東京大学は12月25日、「PIWI-interacting RNA(piRNA)産生培養細胞」である「カイコBmN4」細胞を用いた「ChIP-seq」法、「TSS-seq」法および「RNA-seq」法により、「piRNAクラスター」におけるヒストン修飾や転写様式および転写ユニットをゲノムワイドに同定することに成功し、その結果から、piRNAクラスターが新規な外来配列からpiRNAを産生するのに必要な特徴を明らかにすることができたと発表した。

成果は、東大大学院 農学生命科学研究科 生産・環境生物学専攻 博士課程3年(当時)の河岡慎平氏、同・修士課程2年(当時)の原加保里氏、同・修士課程1年(当時)の庄司佳祐氏、同・嶋田透教授、同・勝間進准教授、東大 新領域創成科学研究科 メディカルゲノム専攻 博士課程2年の小林真希氏、同・菅野純夫教授、同・鈴木穣准教授、東大 分子細胞生物学研究所 RNA機能研究分野の泊幸秀准教授らの研究グループによるもの。研究の詳細な内容は、12月20日付けで「Nucleic Acids Research」に掲載された。

真核生物は、遺伝情報を生殖細胞を通してほぼ正確に次世代へと受け継がれる仕組みを持つ。ところが、真核生物のゲノムには、正確な遺伝情報伝達を妨げる「トランスポゾン」と呼ばれる利己的因子群が存在する。

近年の研究により、この利己的な配列からゲノムを護る特定のゲノム領域が存在することがわかってきた。

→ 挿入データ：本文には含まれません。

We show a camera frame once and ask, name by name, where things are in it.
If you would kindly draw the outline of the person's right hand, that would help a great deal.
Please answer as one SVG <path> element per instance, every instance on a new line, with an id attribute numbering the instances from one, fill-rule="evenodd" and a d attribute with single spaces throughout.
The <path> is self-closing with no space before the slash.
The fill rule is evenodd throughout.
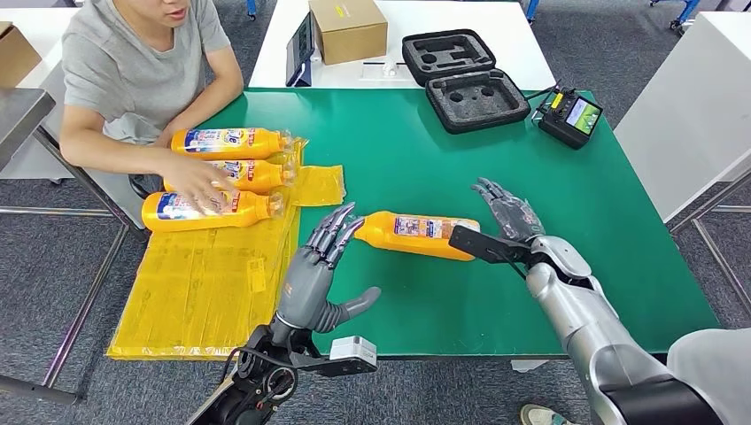
<path id="1" fill-rule="evenodd" d="M 204 161 L 171 153 L 158 167 L 158 174 L 202 214 L 223 214 L 228 206 L 223 193 L 236 189 L 221 170 Z"/>

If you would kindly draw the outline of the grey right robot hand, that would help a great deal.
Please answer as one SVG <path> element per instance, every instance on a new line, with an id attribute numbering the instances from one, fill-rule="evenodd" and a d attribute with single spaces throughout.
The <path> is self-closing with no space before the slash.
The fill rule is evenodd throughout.
<path id="1" fill-rule="evenodd" d="M 500 234 L 515 242 L 528 242 L 546 233 L 530 204 L 502 188 L 497 182 L 479 177 L 471 186 L 489 206 Z"/>

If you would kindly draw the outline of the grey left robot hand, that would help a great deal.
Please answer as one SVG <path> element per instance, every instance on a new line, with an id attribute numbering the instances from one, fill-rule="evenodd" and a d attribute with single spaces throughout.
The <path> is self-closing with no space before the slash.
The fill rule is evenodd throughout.
<path id="1" fill-rule="evenodd" d="M 337 326 L 366 312 L 380 297 L 379 287 L 370 287 L 361 295 L 341 304 L 328 301 L 333 274 L 354 233 L 364 219 L 345 219 L 354 202 L 339 206 L 315 226 L 299 247 L 285 273 L 281 294 L 269 327 L 276 338 L 293 329 L 328 333 Z"/>

この領域はpiRNAクラスターと呼ばれ、piRNAというトランスポゾン抑制に関わる小分子RNAを産生することが知られている。

ショウジョウバエやマウスを用いた研究から、このpiRNA経路に異常が生じると、精子形成や卵形成が正常に行われなくなり不妊になることが解明済みだ。すなわち、piRNAは自身の遺伝情報を次代に伝えるために必須の小分子RNAなのである。

これまでのショウジョウバエを用いた一連の研究から、piRNAクラスターは「ヘテロクロマチン」であるといわれて来たが、ゲノムワイドにpiRNAクラスターとヒストン修飾との関連を示した研究は皆無だった。

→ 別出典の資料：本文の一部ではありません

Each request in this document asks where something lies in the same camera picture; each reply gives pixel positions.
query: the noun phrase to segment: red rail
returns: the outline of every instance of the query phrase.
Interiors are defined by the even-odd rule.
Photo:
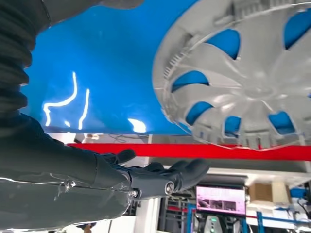
[[[251,159],[251,160],[295,160],[311,161],[311,146],[288,146],[274,150],[227,149],[206,144],[127,144],[92,143],[71,146],[97,153],[119,153],[131,148],[137,156],[162,158],[205,158],[205,159]]]

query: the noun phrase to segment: metal bolt
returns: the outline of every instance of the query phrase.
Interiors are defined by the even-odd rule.
[[[133,198],[137,198],[138,196],[139,192],[137,190],[131,190],[130,191],[130,196]]]
[[[174,192],[175,185],[172,181],[169,181],[165,185],[165,194],[171,195]]]

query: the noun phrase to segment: silver hubcap
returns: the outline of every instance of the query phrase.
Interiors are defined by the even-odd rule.
[[[183,38],[186,46],[175,55],[168,55],[171,57],[168,64],[162,62],[165,52],[158,52],[153,84],[164,113],[171,122],[186,125],[202,142],[233,142],[258,149],[293,143],[300,136],[310,137],[311,30],[289,48],[285,48],[283,35],[290,17],[311,4],[292,4],[288,0],[272,0],[269,5],[242,2],[233,1],[235,14],[219,13],[209,25],[197,29],[199,33],[193,37]],[[177,24],[192,20],[189,16],[196,11],[199,11],[199,6],[190,8]],[[162,47],[170,43],[165,40],[177,37],[177,29],[174,27],[176,26],[165,38]],[[239,34],[240,47],[236,58],[208,43],[211,36],[228,28]],[[155,71],[161,65],[165,65],[162,75]],[[193,70],[204,74],[209,85],[189,84],[171,91],[176,80]],[[213,107],[201,114],[193,125],[189,124],[186,118],[189,110],[202,101]],[[280,134],[269,121],[269,115],[279,112],[287,113],[294,132]],[[241,123],[239,131],[228,136],[224,125],[232,116],[241,118]]]

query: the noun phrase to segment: monitor screen
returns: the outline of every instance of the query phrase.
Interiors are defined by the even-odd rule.
[[[245,216],[245,190],[223,187],[196,187],[196,209]]]

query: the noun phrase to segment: robotic arm
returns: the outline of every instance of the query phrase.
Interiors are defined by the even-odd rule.
[[[114,155],[67,147],[19,112],[35,37],[58,22],[103,4],[131,8],[143,0],[0,0],[0,231],[55,230],[122,215],[132,200],[163,197],[198,183],[205,160],[168,170],[152,163],[125,168]]]

その主たる理由は、piRNAが存在する生殖細胞には体細胞も混ざっており、生殖細胞におけるクロマチン修飾状態だけを調査することが困難だったからである。

研究グループは、2009年にpiRNA産生経路を完全に保持する培養細胞であるカイコ卵巣由来BmN4細胞を発見。この細胞は、piRNAが作られる仕組みの解明に貢献してきた。

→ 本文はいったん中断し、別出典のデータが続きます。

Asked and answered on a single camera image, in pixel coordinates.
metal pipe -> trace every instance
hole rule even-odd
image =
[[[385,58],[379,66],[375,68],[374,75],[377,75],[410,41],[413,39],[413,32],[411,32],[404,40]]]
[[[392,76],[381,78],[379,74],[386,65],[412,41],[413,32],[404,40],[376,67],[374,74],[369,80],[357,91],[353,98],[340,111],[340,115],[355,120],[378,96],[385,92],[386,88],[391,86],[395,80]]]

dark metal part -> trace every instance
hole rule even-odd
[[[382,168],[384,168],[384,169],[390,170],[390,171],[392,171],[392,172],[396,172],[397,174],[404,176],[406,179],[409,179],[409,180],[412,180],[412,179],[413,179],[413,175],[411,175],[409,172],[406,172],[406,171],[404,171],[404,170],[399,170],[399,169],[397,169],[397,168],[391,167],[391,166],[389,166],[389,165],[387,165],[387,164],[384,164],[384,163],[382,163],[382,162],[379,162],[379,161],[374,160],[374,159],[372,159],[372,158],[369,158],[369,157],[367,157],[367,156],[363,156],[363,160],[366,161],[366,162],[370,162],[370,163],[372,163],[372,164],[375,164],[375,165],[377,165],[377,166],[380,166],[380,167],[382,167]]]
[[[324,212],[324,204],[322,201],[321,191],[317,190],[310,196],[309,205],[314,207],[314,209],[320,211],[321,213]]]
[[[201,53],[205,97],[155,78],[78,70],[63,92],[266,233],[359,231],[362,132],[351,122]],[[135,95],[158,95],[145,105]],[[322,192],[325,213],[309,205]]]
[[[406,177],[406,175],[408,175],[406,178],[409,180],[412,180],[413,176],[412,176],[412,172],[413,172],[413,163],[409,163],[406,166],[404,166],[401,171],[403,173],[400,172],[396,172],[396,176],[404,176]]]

しかし今回の研究では、ChIP-seq(染色体免疫沈降法によって特定のタンパク質に結合するゲノム断片を取得し、それを次世代シークエンサーによって塩基配列の決定を行う手法)や、TSS-seq(次世代シークエンサーによって転写開始点、Transcription start site:TSS)を決定する手法)およびRNA-seq(次世代シークエンサーによって転写産物の配列を決定する手法)により、piRNAクラスターにおけるヒストン修飾や転写様式、および転写ユニットをゲノムワイドに同定することが試みられた。

その結果、今までヘテロクロマチンであると考えられてきたpiRNAクラスターの一部が「ユークロマチン」の性状を持つことを明らかにした。

また、特定のpiRNAクラスターから転写されるpiRNA前駆体が「RNAポリメラーゼII」によって転写され、「5'-cap構造」や「3'-poly Aテイル」を保持することも発見されたのである。

これらの結果から、特定のpiRNAクラスターはユークロマチン状態、すなわち転写が活発に行われているヒストン状態であり、それが新たなトランスポゾンの捕獲を効率的に行える理由であると考えられたというわけだ。